What lines of the data below hold "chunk"? Show them.

▼

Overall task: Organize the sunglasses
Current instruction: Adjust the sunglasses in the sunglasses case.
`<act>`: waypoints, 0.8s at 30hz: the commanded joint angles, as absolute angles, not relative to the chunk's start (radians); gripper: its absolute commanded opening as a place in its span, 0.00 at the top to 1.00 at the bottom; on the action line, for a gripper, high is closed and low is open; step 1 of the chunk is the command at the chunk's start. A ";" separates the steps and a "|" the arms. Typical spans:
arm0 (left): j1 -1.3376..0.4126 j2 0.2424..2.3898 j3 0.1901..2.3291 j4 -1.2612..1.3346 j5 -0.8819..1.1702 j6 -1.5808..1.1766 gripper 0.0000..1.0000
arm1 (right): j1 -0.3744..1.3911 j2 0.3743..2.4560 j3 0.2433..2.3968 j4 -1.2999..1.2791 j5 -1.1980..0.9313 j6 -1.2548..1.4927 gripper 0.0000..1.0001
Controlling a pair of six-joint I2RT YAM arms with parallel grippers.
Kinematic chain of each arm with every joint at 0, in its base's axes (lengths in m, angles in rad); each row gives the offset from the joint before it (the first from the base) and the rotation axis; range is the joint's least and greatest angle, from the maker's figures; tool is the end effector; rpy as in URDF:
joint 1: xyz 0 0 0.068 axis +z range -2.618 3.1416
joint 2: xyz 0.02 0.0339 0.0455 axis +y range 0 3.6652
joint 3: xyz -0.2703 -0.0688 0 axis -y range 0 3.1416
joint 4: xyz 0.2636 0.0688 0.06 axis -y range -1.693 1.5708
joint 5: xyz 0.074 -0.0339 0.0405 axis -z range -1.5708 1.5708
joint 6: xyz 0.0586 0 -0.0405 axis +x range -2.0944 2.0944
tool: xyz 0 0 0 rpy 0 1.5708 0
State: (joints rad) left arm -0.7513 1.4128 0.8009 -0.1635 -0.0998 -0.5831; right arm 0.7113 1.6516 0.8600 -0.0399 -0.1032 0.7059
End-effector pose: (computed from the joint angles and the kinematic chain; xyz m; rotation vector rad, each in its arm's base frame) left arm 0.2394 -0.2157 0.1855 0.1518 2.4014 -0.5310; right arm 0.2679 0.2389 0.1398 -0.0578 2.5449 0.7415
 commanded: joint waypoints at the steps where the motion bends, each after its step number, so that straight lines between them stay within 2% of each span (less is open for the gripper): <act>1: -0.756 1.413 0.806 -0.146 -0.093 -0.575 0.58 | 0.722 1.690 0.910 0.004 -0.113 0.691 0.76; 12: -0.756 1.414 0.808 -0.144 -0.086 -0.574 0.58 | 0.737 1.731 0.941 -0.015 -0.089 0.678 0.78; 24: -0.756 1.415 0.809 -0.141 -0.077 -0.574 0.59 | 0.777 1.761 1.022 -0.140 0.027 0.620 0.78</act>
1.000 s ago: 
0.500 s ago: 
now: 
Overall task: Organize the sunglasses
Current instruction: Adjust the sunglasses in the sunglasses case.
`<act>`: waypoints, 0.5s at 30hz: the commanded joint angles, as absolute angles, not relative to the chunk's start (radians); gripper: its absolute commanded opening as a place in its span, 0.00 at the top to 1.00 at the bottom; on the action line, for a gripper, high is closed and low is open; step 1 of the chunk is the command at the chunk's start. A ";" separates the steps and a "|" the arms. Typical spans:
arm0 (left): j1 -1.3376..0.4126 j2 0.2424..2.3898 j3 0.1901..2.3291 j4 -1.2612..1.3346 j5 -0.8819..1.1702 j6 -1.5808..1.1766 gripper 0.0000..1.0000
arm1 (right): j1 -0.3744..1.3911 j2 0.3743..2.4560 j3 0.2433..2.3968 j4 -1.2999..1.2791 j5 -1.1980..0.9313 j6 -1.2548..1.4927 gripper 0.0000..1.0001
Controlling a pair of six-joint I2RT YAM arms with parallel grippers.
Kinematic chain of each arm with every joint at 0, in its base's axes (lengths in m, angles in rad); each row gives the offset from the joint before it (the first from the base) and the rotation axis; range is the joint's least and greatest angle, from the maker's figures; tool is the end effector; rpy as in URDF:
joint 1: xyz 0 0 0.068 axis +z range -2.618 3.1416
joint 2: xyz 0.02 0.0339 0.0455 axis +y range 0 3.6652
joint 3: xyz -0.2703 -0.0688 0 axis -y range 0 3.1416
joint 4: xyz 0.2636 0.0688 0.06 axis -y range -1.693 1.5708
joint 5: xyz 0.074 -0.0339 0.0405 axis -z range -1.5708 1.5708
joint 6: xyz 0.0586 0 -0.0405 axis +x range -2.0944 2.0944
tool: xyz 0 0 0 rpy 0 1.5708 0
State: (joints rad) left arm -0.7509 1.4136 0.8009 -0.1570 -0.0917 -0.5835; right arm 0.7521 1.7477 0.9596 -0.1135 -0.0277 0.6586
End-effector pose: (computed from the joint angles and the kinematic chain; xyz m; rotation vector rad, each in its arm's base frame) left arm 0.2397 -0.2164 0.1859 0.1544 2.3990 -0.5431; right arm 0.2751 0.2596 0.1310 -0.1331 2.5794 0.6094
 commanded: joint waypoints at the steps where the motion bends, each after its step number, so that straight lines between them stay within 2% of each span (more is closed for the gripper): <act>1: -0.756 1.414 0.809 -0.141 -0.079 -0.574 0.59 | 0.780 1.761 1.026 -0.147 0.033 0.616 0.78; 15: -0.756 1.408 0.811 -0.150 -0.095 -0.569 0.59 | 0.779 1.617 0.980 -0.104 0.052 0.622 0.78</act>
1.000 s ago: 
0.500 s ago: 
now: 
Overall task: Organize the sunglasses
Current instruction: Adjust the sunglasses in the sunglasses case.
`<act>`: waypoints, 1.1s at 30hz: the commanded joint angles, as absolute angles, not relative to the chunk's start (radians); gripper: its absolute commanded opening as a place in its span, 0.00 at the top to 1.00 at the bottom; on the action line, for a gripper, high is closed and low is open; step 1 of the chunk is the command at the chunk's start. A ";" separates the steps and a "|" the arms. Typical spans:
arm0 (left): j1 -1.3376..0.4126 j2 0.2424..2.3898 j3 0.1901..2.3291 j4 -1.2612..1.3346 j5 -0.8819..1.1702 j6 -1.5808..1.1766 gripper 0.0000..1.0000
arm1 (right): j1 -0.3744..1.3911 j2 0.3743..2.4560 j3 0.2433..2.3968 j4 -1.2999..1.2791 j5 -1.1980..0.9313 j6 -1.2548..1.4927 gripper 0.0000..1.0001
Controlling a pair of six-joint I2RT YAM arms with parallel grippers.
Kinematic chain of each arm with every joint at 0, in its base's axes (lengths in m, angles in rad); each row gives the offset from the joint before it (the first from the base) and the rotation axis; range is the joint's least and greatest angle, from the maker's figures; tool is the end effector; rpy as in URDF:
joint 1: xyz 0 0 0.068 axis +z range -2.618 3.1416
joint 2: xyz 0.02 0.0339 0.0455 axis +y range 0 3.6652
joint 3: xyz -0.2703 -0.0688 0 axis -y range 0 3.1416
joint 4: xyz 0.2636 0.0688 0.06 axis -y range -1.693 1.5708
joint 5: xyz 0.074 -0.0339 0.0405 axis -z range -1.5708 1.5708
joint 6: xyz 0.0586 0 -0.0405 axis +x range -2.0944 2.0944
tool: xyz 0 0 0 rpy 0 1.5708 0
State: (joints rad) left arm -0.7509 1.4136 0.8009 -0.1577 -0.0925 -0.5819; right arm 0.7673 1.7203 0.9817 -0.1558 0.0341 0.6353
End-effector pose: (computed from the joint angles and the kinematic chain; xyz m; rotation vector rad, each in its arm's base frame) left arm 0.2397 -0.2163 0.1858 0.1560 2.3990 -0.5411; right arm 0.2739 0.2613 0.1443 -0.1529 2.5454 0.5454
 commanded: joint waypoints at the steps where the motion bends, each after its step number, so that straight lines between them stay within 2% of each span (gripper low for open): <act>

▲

> **Solved exercise**:
`<act>`: waypoints, 0.8s at 30hz: the commanded joint angles, as absolute angles, not relative to the chunk's start (radians); gripper: its absolute commanded opening as a place in its span, 0.00 at the top to 1.00 at the bottom; on the action line, for a gripper, high is closed and low is open; step 1 of the chunk is the command at the chunk's start. A ";" separates the steps and a "|" the arms. Typical spans:
`<act>`: waypoints, 0.5s at 30hz: the commanded joint angles, as absolute angles, not relative to the chunk's start (radians); gripper: its absolute commanded opening as a place in its span, 0.00 at the top to 1.00 at the bottom; on the action line, for a gripper, high is closed and low is open; step 1 of the chunk is the command at the chunk's start. A ";" separates the steps and a "|" the arms. Typical spans:
`<act>`: waypoints, 1.1s at 30hz: the commanded joint angles, as absolute angles, not relative to the chunk's start (radians); gripper: its absolute commanded opening as a place in its span, 0.00 at the top to 1.00 at the bottom; on the action line, for a gripper, high is closed and low is open; step 1 of the chunk is the command at the chunk's start. A ";" separates the steps and a "|" the arms. Typical spans:

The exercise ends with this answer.